Dual Encoder Architecture

ComponentRoleOutput
Text EncoderConverts text to a vectorText embedding (512 dimensions)
Image EncoderConverts image to a vectorImage embedding (512 dimensions)
  • Text encoder: Transformer (GPT-based)
  • Image encoder: Vision Transformer (ViT) or ResNet

Both outputs are mapped to a shared vector space and compared using cosine similarity.

WIT-400M Dataset

  • 400 million text-image pairs collected from the internet
  • More than 300× the scale of ImageNet’s 1.28 million images
  • Covers diverse concepts (photos, illustrations, charts, memes, etc.)
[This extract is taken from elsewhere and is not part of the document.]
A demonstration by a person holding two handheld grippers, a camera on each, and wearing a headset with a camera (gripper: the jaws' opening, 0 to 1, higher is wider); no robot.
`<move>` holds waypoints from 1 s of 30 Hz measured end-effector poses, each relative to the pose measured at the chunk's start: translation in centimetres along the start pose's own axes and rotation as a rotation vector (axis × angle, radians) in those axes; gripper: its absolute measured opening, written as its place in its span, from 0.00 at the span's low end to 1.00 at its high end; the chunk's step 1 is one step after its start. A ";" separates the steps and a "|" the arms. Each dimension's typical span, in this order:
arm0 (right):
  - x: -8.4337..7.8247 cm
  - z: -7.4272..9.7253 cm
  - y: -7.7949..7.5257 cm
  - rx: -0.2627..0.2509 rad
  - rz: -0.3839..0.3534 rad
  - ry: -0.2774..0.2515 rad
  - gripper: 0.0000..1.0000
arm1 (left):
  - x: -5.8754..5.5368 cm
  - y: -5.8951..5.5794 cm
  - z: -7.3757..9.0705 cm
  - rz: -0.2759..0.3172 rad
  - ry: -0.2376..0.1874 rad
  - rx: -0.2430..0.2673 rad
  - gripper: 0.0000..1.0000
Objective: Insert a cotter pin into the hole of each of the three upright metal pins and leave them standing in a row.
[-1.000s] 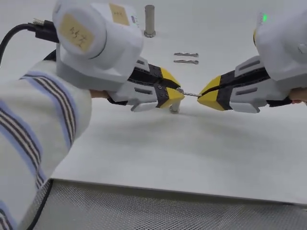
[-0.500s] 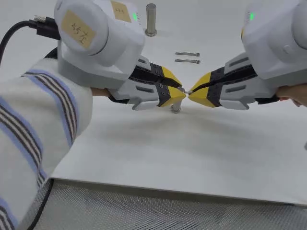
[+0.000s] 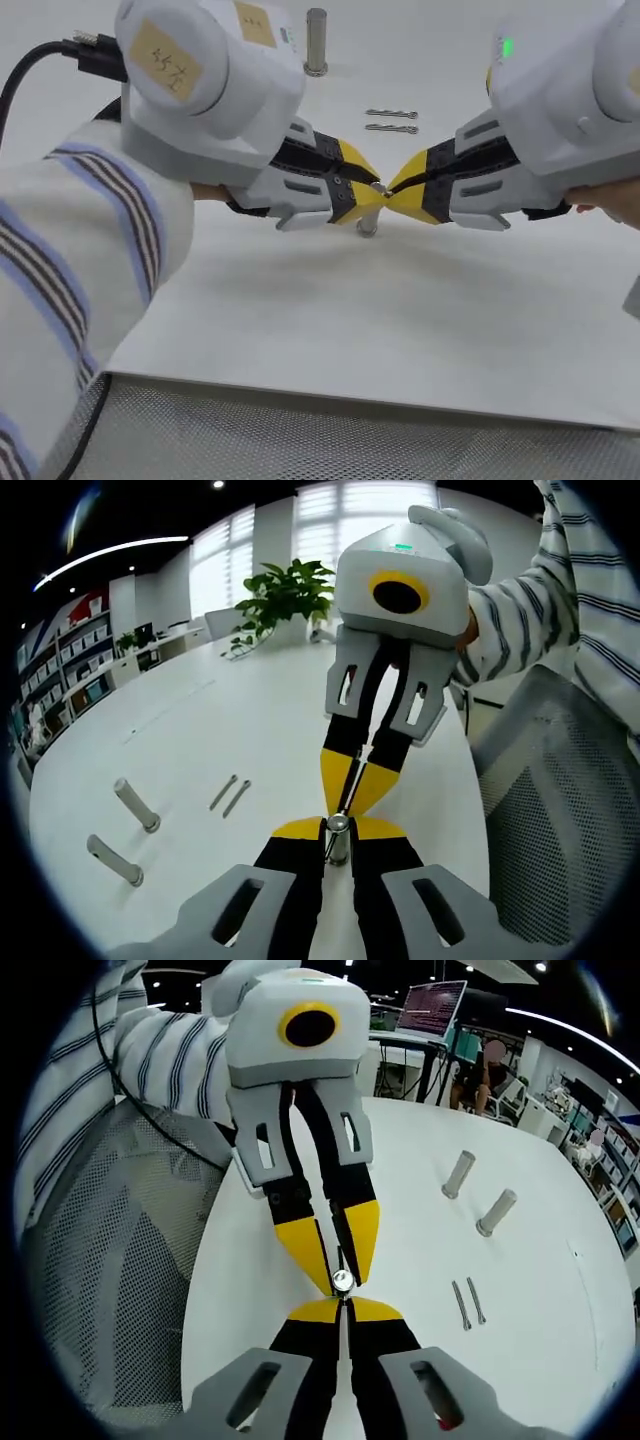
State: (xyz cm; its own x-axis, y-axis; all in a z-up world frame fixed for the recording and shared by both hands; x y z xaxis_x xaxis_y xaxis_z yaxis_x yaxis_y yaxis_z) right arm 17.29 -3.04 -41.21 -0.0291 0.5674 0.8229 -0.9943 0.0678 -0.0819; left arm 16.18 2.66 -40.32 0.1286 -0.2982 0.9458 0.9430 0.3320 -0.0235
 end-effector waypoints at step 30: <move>-1.5 -0.8 1.0 -0.084 -0.210 -0.107 0.13 | -2.6 1.3 3.8 0.210 -0.022 0.184 0.56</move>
Point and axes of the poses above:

The Origin of the 75-Token Limit

CLIP’s text encoder processes a maximum of 77 tokens (including BOS/EOS tokens). The practical limit is 75 tokens.

In Stable Diffusion models, prompts exceeding 75 tokens are split into chunks. This is the technical basis for the rule stated in Prompt Basics: “the first 75 tokens carry the most weight.”
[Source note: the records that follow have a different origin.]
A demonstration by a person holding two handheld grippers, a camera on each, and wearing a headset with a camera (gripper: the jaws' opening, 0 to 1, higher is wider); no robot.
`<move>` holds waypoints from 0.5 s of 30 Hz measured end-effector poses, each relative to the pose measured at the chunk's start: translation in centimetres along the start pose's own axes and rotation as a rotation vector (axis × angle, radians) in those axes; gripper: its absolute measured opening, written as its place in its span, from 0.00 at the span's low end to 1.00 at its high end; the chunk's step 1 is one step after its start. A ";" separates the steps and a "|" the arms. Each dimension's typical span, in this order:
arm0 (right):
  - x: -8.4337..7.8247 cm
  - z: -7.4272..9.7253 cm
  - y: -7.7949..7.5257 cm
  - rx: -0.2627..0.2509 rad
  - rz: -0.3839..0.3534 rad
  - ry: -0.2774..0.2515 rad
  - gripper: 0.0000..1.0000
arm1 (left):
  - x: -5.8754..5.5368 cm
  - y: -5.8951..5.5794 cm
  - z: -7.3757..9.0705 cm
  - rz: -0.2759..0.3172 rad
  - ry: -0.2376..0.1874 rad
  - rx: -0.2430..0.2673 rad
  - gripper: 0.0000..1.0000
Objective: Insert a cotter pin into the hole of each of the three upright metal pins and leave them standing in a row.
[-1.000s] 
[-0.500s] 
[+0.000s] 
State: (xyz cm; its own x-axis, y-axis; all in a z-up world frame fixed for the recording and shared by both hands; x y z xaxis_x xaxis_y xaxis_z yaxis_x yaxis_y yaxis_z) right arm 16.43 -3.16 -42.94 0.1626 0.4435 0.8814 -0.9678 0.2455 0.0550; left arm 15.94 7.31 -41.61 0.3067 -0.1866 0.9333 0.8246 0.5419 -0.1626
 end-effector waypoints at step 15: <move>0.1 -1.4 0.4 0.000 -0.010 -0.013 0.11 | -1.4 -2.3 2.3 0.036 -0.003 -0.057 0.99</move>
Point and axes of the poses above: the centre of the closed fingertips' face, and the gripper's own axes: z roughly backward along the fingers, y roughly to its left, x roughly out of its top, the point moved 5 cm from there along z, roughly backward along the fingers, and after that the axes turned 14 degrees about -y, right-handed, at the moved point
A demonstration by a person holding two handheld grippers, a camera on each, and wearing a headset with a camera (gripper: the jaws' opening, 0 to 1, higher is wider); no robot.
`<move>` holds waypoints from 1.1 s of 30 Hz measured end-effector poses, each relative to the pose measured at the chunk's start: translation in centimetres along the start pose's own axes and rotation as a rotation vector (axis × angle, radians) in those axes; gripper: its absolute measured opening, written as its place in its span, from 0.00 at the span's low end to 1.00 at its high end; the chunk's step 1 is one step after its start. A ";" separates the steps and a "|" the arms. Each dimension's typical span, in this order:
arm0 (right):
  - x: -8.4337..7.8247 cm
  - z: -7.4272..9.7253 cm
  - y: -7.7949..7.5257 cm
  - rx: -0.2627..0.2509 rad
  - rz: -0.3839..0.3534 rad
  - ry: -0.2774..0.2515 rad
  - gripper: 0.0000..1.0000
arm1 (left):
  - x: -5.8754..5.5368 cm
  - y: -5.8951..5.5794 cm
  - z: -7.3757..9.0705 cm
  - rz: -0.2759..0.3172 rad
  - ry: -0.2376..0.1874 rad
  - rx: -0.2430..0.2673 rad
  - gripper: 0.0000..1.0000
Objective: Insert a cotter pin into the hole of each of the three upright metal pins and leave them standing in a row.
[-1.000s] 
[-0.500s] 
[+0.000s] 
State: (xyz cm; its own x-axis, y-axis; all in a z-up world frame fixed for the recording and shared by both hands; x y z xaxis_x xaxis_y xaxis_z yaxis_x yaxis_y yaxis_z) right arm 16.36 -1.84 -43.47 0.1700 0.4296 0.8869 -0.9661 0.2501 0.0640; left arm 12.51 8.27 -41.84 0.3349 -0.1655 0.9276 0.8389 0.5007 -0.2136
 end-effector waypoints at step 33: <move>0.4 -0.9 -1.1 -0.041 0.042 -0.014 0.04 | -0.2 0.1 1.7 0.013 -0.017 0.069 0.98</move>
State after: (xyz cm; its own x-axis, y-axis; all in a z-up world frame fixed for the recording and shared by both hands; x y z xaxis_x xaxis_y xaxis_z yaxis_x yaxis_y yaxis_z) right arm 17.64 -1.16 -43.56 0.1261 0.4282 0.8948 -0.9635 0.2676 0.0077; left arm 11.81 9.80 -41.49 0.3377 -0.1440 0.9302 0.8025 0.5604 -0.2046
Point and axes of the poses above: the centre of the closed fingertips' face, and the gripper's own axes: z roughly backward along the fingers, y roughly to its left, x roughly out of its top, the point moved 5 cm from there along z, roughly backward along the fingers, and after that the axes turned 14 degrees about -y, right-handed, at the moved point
Role in AI Image Generation

In text-to-image models like Stable Diffusion, CLIP is used as follows:

User's prompt (text)
    ↓
CLIP text encoder → text embedding vector
    ↓
Cross-Attention layers (inside the U-Net) condition the diffusion process
    ↓
Generated image

In other words, CLIP acts as a bridge between prompts and images.

How was it validated?

Zero-Shot Evaluation

Image classification was performed using only text prompts, with no additional training data.
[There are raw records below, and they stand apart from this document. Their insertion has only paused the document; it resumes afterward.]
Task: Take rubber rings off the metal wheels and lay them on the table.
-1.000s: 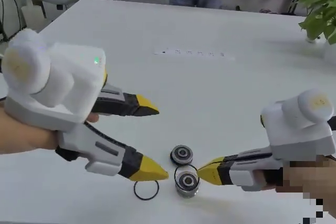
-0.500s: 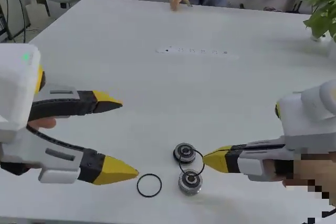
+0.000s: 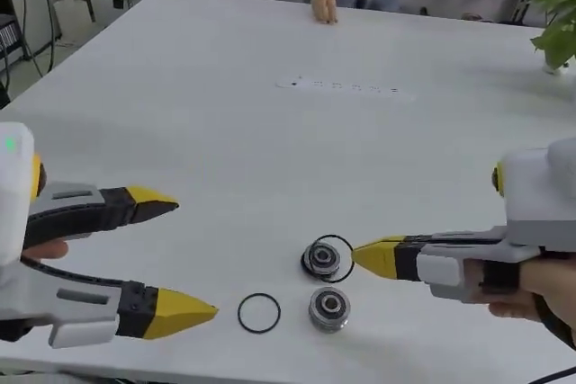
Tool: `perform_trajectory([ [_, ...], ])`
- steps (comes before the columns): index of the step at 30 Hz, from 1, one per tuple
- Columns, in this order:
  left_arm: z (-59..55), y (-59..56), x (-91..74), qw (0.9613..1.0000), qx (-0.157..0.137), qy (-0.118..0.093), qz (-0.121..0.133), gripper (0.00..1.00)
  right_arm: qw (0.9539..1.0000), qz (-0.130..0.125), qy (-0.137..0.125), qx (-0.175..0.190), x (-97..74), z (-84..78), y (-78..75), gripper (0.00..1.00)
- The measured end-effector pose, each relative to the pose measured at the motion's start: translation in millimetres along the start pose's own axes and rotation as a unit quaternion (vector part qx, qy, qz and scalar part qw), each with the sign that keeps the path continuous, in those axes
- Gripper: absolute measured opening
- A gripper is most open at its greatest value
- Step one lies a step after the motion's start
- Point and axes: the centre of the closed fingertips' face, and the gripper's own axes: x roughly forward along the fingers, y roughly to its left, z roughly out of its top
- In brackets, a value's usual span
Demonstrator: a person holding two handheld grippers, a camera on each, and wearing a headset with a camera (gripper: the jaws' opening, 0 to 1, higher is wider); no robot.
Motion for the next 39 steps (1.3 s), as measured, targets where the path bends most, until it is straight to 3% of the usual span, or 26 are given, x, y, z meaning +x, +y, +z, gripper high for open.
perform_trajectory([
  [6, -7.6, 1.4, 1.3, 0.9999, 0.002, 0.012, 0.010, 0.65, 1.0000, 0.001, -0.006, 0.002, 0.3, 3.5, 2.1, 0.00],
  [14, -3.6, 6.2, -2.0, 0.9995, -0.014, -0.011, 0.024, 0.65, 0.9999, 0.003, -0.012, 0.005, 2.0, 8.2, 5.9, 0.00],
  [23, -9.1, 0.1, 2.0, 0.9999, -0.009, 0.006, 0.007, 0.69, 1.0000, 0.006, -0.001, -0.003, 6.4, 16.8, 11.2, 0.00],
  [25, -10.3, -0.8, 2.6, 0.9999, -0.007, 0.010, 0.004, 0.69, 0.9999, 0.013, -0.001, 0.000, 7.1, 19.8, 13.7, 0.00],
  [27, -11.4, -1.8, 3.0, 0.9999, -0.004, 0.015, 0.001, 0.69, 0.9992, 0.039, -0.002, 0.003, 8.4, 24.9, 24.0, 0.00],
  [32, -12.1, -3.6, 3.4, 0.9998, -0.002, 0.018, -0.005, 0.69, 0.9989, 0.045, -0.001, -0.009, 17.8, 36.4, 30.3, 0.00],
  [39, -12.4, -3.5, 2.9, 0.9998, -0.004, 0.019, -0.004, 0.70, 0.9985, 0.047, 0.018, -0.021, 33.2, 37.4, 33.6, 0.00],
])
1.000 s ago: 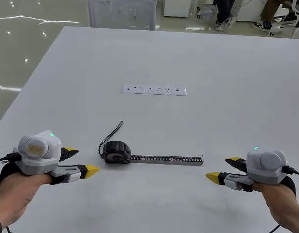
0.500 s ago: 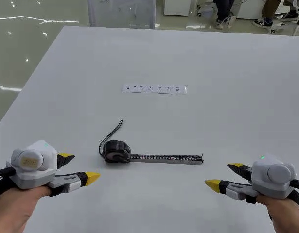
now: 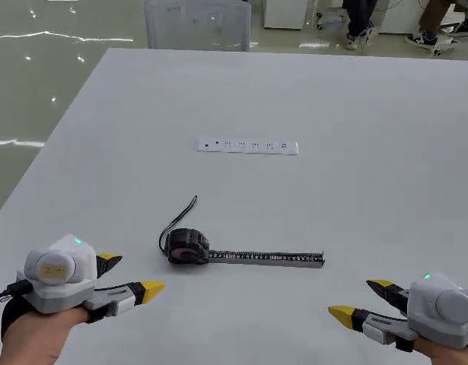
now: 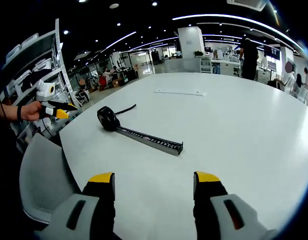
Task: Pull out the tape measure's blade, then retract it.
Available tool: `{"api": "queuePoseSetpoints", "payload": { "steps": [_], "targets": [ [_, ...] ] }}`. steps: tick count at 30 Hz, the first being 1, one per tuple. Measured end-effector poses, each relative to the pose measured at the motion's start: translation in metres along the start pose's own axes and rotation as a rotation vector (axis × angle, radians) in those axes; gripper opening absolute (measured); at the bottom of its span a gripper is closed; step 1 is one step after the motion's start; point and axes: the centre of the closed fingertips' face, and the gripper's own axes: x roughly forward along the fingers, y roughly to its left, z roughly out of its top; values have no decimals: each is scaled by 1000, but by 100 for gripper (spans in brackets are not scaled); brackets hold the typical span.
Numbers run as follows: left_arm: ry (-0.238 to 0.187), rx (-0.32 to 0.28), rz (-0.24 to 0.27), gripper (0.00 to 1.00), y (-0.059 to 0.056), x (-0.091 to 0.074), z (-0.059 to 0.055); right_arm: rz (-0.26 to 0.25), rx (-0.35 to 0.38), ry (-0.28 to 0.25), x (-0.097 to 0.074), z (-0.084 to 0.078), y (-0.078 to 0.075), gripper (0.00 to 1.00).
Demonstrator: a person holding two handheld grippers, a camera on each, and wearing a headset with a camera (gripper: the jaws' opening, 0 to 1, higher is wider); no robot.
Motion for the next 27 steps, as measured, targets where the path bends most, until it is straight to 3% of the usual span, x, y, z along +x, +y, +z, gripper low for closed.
{"api": "queuePoseSetpoints", "payload": {
  "steps": [11,17,27],
  "targets": [
    [2,-22,11,59,-2,8,-2,4,1,15,7,-5,-3,63],
    [6,-86,47,59,-1,17,-5,12,11,24,14,-6,-7,61],
    [16,-127,66,59,-1,30,-4,23,-1,53,26,-8,-16,58]
  ]
}}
BenchmarkCLIP zero-shotSupervised ResNet-50
ImageNet76.2%76.1%
ImageNet-V270.1%63.3%
ImageNet-Sketch60.2%24.8%

Particularly noteworthy is robustness to distribution shift. On ImageNet-V2 (slightly different conditions) and ImageNet-Sketch (sketch images), CLIP far outperforms the supervised model.

30+ Benchmarks

Evaluated across diverse tasks including OCR, satellite image recognition, video action recognition, and geolocalization. Achieves performance competitive with existing specialized models on many tasks.

Are there limitations?

Limitations

  • Task-dependent performance variance: Still lags behind specialized models on fine-grained classification (e.g., distinguishing flower species)
  • Prompt engineering required: Results vary greatly by how text is written (templates like “a photo of a {category}” are effective)
  • Bias in training data: Data collected from the internet contains societal biases
  • Weak on abstract concepts: Poor at handling quantity expressions like “an image with exactly 3 objects”

Implications for Prompt Writing

Since CLIP’s training data is web-collected text-image pairs, it tends to work well with expressions commonly found on the web (photo captions, product descriptions, etc.).

This is one reason why camera terms like professional photography, 85mm lens are effective in prompts — CLIP’s training data likely contains many photography-related captions.

PaperRelevance
ALIGN (Jia et al., 2021)Google’s similar vision-language pre-training. Scaling with noisy data
Vision Transformer (ViT) (Dosovitskiy et al., 2020)Architecture used for CLIP’s image encoder
Latent Diffusion Models (Rombach et al., 2022)Applied CLIP to image generation → LDM Paper Summary
Classifier-Free Diffusion Guidance (Ho & Salimans, 2022)Guidance using CLIP embeddings → CFG Paper Summary
OpenCLIPOpen-source reimplementation of CLIP, trained on LAION-5B

Impact on AI image generation

CLIP is the foundation for every model that generates images from text. Stable Diffusion 1.x uses CLIP’s ViT-L/14 text encoder; SDXL and later use OpenCLIP.

The reason prompt phrasing so greatly affects image quality is that it depends on how CLIP vectorizes text. Without understanding CLIP, effective prompt design is impossible.